Entries follow. Give back exactly the lines starting at the one containing "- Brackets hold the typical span" and ending at the one containing "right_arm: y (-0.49", and no other lines.
= = =
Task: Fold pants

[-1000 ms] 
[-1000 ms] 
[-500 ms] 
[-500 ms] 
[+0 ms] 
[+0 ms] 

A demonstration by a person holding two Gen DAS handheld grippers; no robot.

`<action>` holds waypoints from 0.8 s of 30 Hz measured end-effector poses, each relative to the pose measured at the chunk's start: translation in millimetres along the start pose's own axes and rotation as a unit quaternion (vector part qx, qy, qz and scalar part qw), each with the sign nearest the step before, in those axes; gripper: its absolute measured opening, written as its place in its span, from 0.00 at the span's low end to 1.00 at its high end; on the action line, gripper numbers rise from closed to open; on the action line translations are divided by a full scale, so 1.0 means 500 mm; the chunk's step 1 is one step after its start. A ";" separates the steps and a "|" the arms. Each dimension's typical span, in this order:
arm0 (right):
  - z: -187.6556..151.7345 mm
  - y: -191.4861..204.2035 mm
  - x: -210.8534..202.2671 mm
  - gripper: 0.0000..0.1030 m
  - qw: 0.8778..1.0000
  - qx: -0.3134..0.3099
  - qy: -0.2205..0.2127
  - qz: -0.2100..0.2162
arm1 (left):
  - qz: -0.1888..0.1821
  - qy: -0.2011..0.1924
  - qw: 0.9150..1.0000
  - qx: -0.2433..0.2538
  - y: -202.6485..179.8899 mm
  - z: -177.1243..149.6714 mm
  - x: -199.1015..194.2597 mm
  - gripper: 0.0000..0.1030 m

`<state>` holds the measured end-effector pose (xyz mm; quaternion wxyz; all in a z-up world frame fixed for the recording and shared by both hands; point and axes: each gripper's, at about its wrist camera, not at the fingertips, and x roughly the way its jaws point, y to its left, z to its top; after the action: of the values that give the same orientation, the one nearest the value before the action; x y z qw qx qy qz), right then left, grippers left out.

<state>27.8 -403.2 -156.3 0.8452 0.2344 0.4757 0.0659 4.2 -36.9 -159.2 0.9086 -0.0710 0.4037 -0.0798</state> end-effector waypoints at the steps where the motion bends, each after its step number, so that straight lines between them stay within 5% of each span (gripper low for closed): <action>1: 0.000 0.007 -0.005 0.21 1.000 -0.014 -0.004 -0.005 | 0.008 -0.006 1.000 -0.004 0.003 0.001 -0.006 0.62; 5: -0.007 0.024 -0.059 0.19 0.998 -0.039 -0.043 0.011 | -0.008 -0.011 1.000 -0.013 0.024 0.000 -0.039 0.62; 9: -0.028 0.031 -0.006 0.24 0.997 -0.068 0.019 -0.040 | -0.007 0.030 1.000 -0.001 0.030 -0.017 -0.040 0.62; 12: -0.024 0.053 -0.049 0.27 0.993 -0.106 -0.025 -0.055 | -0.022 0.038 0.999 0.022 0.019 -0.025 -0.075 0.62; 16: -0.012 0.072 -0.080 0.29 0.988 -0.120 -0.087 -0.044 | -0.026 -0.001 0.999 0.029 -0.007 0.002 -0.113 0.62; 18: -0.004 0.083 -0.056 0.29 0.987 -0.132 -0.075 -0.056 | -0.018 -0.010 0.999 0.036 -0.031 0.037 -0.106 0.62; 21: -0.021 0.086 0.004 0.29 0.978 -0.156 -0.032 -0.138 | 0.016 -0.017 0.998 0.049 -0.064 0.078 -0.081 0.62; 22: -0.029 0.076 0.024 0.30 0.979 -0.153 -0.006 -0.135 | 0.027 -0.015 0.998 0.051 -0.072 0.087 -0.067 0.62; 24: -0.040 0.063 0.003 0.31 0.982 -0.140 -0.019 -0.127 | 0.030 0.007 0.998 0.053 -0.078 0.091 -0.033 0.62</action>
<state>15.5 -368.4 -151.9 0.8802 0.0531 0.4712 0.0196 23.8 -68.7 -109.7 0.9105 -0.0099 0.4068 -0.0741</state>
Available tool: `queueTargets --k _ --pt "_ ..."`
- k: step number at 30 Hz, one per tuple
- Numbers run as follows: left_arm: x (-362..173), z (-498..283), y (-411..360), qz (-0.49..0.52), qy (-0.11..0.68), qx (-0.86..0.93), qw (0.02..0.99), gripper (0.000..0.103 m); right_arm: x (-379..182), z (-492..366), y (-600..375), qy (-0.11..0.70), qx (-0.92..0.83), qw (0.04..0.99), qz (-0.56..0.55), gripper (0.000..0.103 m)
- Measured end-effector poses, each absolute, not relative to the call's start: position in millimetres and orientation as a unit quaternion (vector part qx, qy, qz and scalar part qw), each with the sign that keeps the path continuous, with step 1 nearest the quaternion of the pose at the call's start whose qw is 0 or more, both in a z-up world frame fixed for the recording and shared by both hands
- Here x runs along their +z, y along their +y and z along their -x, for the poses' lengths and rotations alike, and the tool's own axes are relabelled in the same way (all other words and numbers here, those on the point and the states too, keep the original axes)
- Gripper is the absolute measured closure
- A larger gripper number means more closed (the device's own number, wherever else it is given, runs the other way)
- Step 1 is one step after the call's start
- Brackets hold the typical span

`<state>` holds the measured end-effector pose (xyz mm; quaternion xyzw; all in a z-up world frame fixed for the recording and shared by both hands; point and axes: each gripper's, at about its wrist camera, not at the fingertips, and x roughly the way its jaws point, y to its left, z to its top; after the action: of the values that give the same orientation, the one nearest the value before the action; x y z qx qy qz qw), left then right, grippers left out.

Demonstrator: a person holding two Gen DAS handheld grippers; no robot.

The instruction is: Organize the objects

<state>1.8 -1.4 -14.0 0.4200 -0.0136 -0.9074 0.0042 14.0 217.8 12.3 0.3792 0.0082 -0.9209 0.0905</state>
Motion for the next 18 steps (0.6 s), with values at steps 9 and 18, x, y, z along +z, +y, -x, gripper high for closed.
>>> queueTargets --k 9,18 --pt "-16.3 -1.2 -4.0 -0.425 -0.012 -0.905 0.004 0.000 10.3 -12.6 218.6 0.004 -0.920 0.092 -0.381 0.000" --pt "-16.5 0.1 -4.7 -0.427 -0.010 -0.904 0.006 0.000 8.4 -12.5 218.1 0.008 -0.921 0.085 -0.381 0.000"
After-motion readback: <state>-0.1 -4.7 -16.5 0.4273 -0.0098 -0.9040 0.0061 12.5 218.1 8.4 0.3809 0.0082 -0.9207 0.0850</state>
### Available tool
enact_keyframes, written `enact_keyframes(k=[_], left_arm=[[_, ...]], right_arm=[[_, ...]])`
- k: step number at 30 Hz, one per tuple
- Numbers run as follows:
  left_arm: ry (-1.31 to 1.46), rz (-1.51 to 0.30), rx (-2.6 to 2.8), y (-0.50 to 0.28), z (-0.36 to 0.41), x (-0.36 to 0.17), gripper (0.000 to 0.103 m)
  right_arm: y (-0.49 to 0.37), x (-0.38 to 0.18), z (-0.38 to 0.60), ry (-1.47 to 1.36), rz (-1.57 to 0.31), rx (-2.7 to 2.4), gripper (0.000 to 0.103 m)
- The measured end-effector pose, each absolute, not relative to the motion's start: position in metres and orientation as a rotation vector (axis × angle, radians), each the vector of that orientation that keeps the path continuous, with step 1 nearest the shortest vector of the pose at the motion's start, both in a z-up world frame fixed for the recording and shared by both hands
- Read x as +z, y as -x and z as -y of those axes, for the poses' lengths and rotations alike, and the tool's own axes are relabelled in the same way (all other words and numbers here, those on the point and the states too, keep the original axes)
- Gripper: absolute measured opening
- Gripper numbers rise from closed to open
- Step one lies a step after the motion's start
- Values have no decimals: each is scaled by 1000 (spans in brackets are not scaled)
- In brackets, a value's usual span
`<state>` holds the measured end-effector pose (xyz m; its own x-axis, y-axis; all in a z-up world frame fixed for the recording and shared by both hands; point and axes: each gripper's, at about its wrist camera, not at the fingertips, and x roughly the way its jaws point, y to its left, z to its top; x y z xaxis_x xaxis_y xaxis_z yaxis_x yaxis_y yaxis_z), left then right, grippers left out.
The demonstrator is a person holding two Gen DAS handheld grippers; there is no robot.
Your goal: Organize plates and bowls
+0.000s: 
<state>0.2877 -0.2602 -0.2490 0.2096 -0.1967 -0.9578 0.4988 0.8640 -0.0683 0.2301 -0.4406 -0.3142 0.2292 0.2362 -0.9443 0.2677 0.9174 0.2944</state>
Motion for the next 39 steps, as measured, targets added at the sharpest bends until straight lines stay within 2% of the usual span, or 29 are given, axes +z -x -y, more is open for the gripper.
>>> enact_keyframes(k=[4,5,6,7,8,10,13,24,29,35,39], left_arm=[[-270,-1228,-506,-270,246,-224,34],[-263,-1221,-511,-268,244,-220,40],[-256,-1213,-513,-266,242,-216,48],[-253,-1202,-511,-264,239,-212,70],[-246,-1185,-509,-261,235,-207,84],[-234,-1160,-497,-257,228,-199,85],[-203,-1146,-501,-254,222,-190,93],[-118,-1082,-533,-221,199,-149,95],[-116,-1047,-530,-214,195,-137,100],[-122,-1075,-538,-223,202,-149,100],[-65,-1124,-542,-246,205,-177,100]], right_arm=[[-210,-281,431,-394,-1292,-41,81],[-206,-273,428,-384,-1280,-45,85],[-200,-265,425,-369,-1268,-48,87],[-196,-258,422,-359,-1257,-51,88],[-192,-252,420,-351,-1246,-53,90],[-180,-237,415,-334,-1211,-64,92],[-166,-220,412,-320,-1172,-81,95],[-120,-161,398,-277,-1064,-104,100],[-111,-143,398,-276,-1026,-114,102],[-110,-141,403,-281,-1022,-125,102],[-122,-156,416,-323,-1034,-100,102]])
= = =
The completed task>
- Brackets hold the typical span

`<state>` holds the measured end-effector pose (xyz mm; quaternion xyzw; all in a z-up world frame fixed for the recording and shared by both hands; point and axes: each gripper's, at about its wrist camera, not at the fingertips, and x roughly the way its jaws point, y to its left, z to its top; after the action: of the values that give the same orientation, the one nearest the value before the action; x y z qx qy qz qw), left then right, grippers left out.

Demonstrator: a person holding two Gen DAS handheld grippers; no robot.

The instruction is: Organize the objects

<state>1.8 -1.4 -14.0 0.4200 -0.0136 -0.9074 0.0042 14.0 217.8 12.3 0.3792 0.0082 -0.9209 0.0905</state>
Motion for the next 18 steps (0.6 s), with values at steps 9 and 18, x, y, z along +z, +y, -x, gripper high for closed.
>>> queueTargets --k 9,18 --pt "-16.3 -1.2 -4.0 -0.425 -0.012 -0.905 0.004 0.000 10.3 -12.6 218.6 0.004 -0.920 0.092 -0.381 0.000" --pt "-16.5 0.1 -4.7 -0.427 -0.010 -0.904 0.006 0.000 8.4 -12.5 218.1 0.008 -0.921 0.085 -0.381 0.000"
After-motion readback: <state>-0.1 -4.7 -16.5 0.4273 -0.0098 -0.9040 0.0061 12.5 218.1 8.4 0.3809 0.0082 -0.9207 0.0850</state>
### Available tool
enact_keyframes, written `enact_keyframes(k=[_], left_arm=[[_, ...]], right_arm=[[_, ...]])`
- k: step number at 30 Hz, one per tuple
- Numbers run as follows:
  left_arm: ry (-1.31 to 1.46), rz (-1.51 to 0.30), rx (-2.6 to 2.8), y (-0.50 to 0.28), z (-0.36 to 0.41), x (-0.36 to 0.17), gripper (0.000 to 0.103 m)
  right_arm: y (-0.49 to 0.37), x (-0.38 to 0.18), z (-0.38 to 0.60), ry (-1.47 to 1.36), rz (-1.57 to 0.31), rx (-2.7 to 2.4), gripper (0.000 to 0.103 m)

No more output will be added to the exercise.